Memory regression: "no zebra nexthop kernel enable" workaround causes massive memory increase on scaled routes system, increase is seen in kernel percpu memory

### Is it platform specific

generic

### Importance or Severity

High

### Previous Working Version

202405.33

### Steps to Reproduce

**Problem Description:**
The workaround no zebra nexthop kernel enable was re-applied in 202405 (#23294) because the supposed "proper fixes" from FRR (#18953) did not actually resolve the original LAG member flap issue (#17345). This workaround causes massive kernel percpu memory consumption (>2GB reported in #24607) in T2 chassis downstream linecards.
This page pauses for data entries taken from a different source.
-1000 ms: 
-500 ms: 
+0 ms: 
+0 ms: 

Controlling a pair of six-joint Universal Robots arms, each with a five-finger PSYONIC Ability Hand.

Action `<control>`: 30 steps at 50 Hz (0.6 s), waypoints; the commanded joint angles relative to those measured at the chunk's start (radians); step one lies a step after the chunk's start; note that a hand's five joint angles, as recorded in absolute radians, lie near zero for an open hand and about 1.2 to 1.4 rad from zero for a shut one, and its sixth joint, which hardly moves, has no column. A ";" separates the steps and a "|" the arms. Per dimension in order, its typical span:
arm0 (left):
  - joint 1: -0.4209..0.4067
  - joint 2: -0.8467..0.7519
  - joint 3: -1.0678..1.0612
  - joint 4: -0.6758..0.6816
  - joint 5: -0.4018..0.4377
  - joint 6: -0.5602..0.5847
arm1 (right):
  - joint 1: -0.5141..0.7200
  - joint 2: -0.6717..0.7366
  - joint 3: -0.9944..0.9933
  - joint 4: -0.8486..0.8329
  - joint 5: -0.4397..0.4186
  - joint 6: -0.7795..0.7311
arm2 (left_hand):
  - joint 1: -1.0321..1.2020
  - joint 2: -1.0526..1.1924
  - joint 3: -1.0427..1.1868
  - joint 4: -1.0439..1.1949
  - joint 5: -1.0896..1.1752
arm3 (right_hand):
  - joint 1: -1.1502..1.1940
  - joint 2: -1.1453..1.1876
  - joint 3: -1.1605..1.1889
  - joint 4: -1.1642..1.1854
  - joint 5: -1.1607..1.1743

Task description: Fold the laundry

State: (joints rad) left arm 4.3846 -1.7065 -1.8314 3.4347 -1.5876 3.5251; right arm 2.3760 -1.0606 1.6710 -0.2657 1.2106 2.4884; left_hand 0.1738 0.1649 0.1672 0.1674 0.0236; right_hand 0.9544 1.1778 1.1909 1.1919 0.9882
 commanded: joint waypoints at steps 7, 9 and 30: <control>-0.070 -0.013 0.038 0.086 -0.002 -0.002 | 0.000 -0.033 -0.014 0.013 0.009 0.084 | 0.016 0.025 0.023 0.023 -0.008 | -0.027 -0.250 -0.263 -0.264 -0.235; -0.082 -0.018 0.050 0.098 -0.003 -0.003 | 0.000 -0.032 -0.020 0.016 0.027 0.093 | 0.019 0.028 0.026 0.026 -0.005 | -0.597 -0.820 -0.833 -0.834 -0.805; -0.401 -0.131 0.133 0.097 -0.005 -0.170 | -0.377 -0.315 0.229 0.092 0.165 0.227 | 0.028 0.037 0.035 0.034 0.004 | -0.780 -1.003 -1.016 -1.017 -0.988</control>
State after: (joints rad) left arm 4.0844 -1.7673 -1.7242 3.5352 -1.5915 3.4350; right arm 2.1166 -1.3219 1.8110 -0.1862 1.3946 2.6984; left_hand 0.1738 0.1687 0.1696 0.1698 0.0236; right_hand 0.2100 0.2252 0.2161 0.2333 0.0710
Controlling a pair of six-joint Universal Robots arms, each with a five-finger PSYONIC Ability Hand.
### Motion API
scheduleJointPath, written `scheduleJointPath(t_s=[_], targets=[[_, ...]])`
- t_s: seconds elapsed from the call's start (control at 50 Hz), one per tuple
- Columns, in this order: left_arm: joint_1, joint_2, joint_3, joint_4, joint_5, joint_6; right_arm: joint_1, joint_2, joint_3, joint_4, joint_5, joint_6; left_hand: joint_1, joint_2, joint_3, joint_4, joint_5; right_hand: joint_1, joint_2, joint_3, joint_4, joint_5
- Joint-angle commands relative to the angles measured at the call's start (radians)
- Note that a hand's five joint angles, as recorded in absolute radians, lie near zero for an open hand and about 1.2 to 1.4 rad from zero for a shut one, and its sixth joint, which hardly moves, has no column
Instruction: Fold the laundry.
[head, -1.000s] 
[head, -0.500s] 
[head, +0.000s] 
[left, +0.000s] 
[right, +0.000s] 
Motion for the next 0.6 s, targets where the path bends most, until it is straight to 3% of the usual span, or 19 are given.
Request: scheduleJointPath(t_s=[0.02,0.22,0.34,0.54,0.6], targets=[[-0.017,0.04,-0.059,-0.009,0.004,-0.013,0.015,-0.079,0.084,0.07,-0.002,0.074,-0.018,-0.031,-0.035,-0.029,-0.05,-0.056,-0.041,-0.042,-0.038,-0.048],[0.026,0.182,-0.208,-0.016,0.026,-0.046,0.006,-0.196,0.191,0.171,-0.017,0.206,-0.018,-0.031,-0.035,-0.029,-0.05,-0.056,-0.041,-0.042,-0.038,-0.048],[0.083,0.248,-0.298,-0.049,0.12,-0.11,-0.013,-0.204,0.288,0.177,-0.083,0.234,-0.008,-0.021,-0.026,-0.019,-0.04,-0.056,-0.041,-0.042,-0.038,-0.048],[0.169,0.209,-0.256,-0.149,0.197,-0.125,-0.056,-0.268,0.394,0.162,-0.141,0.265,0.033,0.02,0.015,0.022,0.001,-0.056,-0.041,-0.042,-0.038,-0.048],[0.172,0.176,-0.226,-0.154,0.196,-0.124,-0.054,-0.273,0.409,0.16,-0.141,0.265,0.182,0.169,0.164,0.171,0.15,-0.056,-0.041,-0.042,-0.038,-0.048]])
**Issue Timeline - The Failed Fix Cycle**
Original Issue #17345: LAG member flap caused BGP route installation failures
Band-aid workaround #17344: Added no zebra nexthop kernel enable → Worked reliably
Supposed "proper fix" #18953: Integrated FRR PR #15362/#15823, reverted workaround
Fix validation failure: Original LAG flap issue returned in testing/production
Forced reversion #23294: Had to re-apply band-aid to 202405 for reliability
Memory regression #24607: >2GB percpu memory explosion in production

**Finding:** FRR Fixes Are Insufficient
The FRR "fixes" (PR #15362 and #15823) do not actually resolve the original nexthop group synchronization problem. Field testing showed:

* LAG member add/remove operations still cause route installation failures
* Route install failed errors still occur during interface events
* Routes still show "failed": true in FRR after interface flaps
* Only the workaround provides reliable operation

Now, we are forced to choose from
 Reliability: Keep workaround, accept >2GB memory cost
 Memory efficiency: Remove workaround, accept route failures

**Memory Explosion Analysis**
Issue #24607 reports >2GB percpu memory increase when using no zebra nexthop kernel enable.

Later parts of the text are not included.